Universities, which champion academic freedom, sometimes unintentionally provide hackers room to operate, experts said. “Universities are pretty willing to share information” in pursuit of academic advancement, said Howard Marshall, who leads the iDefense threat intelligence operations, according to The Wall Street Journal.“But as a lot of our adversaries have discovered, that is a sweet spot for them to operate.”

Marshall, formerly deputy assistant director of the Federal Bureau of Investigation’s cyber division, said the People’s Republic of China (PRC) wants to steal research to match U.S. weapons capabilities. “To have knowledge of where our military capabilities are going is of extreme importance to them,” he said.

People working for Mudcarp, which is also known as Temp.Periscope and Leviathan, have posed as journalists or even representatives of the U.S. Navy when sending malicious emails, according to the U.S. cyber security firm FireEye.

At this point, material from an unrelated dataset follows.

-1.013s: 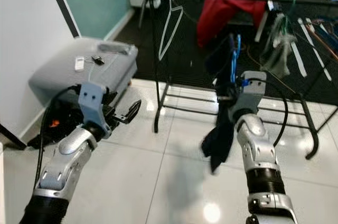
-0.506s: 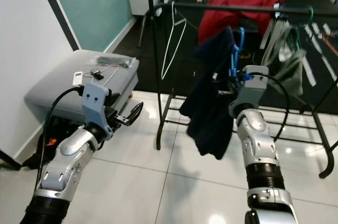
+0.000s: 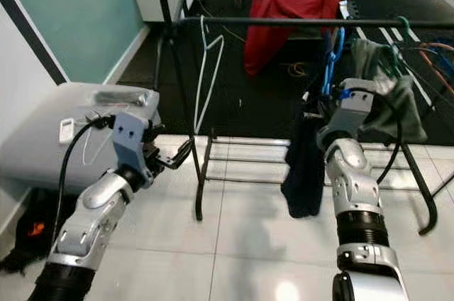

“They are a full-fledged operation,” said Ben Read, senior manager for cyber espionage analysis at FireEye. “And they are not going anywhere.”

A FireEye investigation found that a group it calls APT 40 has pursued maritime technological secrets for years, according to BBC News. FireEye observed “specific targeting of countries strategically important” to the PRC’s One Belt, One Road infrastructure-building program.

As for the universities targeted by Mudcarp, nearly all had ties to the Woods Hole Oceanographic Institution, a Massachusetts-based research organization. Woods Hole specializes in marine science and engineering and is the largest independent oceanographic research institution in the U.S. with staff and students numbering about 1,000.